Give back the full material exactly. Omit no line.

## MATERIAL PROVIDED
+++++
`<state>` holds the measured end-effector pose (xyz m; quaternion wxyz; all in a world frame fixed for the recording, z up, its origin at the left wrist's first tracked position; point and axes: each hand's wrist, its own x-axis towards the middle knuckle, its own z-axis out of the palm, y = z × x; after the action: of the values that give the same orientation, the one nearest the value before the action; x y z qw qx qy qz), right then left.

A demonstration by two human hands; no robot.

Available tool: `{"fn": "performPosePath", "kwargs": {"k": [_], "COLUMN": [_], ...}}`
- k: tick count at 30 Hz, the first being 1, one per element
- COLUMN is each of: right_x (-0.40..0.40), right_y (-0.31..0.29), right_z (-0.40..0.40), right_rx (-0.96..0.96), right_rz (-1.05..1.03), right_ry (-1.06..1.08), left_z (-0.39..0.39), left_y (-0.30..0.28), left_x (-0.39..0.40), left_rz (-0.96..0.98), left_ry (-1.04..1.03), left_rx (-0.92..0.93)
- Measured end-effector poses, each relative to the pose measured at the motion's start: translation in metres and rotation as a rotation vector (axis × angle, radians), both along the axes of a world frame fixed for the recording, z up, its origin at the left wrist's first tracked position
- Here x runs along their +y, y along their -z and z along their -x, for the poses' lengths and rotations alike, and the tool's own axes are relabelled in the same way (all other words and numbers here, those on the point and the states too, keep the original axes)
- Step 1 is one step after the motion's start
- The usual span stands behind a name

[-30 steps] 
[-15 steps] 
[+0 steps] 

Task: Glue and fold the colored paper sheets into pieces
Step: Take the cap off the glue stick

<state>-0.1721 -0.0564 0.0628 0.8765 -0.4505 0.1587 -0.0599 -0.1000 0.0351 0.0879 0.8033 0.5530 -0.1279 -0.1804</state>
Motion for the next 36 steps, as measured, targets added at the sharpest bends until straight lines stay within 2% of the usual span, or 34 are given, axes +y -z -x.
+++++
## EXERCISE RESULT
`<state>` holds the measured end-effector pose (xyz m; quaternion wxyz; all in a world frame fixed for the recording, z up, its origin at the left wrist's first tracked position; point and axes: each hand's wrist, its own x-axis towards the middle knuckle, its own z-axis out of the palm, y = z × x; after the action: of the values that give the same orientation, the one nearest the value before the action; x y z qw qx qy qz), right then left.

A demonstration by two human hands; no robot.

Available tool: `{"fn": "performPosePath", "kwargs": {"k": [_], "COLUMN": [_], ...}}`
- k: tick count at 30 Hz, the first being 1, one per element
- COLUMN is each of: right_x (-0.40..0.40), right_y (-0.31..0.29), right_z (-0.40..0.40), right_rx (-0.96..0.96), right_rz (-1.05..1.03), right_ry (-1.06..1.08), left_z (-0.39..0.39), left_y (-0.30..0.28), left_x (-0.39..0.40), left_rz (-0.96..0.98), left_ry (-1.04..1.03), left_rx (-0.92..0.93)
- Measured end-effector poses, each relative to the pose measured at the motion's start: translation in metres and rotation as a rotation vector (axis × angle, radians), both along the axes of a world frame fixed for the recording, z up, its origin at the left wrist's first tracked position
- Here x runs along their +y, y along their -z and z along their -x, for the poses' lengths and rotations alike, and the tool's own axes are relabelled in the same way (all other words and numbers here, those on the point and the states too, keep the original axes)
- Step 1 is one step after the motion's start
- The usual span stands behind a name

[-30 steps] 
[-15 steps] 
[+0 steps] 

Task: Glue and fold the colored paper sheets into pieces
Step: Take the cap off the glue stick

<state>-0.1721 -0.0564 0.0628 0.8765 -0.4505 0.1587 -0.0599 -0.1000 0.0351 0.0879 0.8033 0.5530 -0.1279 -0.1804</state>
Motion for the next 36 steps, as measured, targets added at the sharpest bends until straight lines stay within 2% of the usual span, or 34 are given, axes +y -z -x.

This exercise has nothing more to it.